* Task to carry out *
For this exercise, output exactly and only the lines running from the one with "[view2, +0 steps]" through the final line of the data below, without pictures.

* Dataset content *
+++++

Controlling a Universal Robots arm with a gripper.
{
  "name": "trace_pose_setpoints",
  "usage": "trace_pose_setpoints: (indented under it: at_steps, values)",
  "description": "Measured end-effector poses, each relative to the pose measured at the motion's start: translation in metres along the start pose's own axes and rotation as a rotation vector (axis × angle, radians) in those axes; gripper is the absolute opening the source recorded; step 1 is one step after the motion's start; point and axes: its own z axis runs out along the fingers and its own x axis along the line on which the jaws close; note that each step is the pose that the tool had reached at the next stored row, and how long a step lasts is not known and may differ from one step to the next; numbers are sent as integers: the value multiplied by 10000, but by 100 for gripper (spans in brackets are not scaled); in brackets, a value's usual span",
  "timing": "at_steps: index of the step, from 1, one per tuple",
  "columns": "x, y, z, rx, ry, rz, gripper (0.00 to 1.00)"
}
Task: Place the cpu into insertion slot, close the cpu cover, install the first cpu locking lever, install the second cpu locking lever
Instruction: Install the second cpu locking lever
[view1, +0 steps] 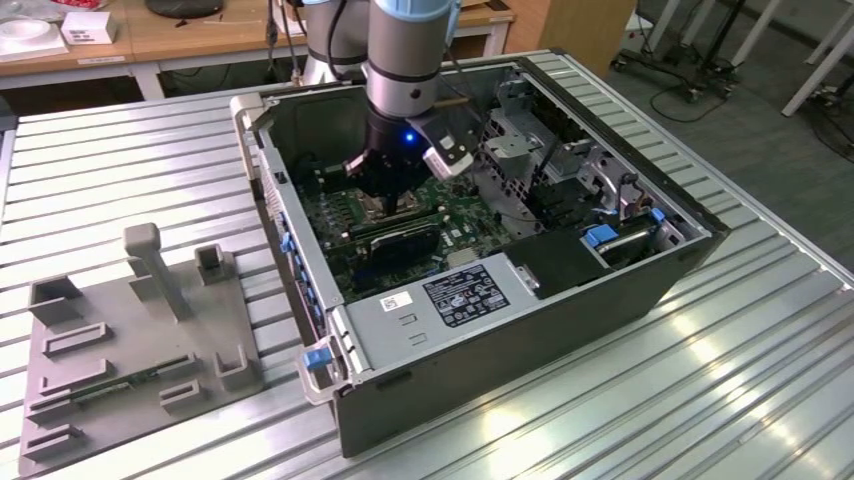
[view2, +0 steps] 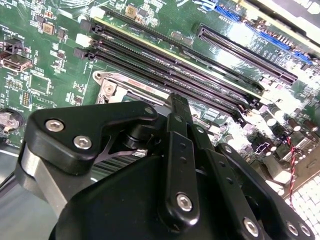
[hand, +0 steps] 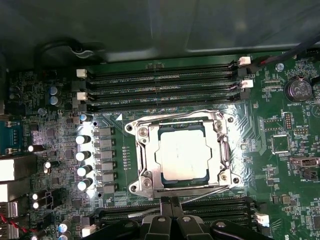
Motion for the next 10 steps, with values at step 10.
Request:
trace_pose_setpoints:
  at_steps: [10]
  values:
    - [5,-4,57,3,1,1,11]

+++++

* Exercise response *
[view2, +0 steps] 
[hand, +0 steps] 
Motion for the next 10 steps, with values at step 10.
Request:
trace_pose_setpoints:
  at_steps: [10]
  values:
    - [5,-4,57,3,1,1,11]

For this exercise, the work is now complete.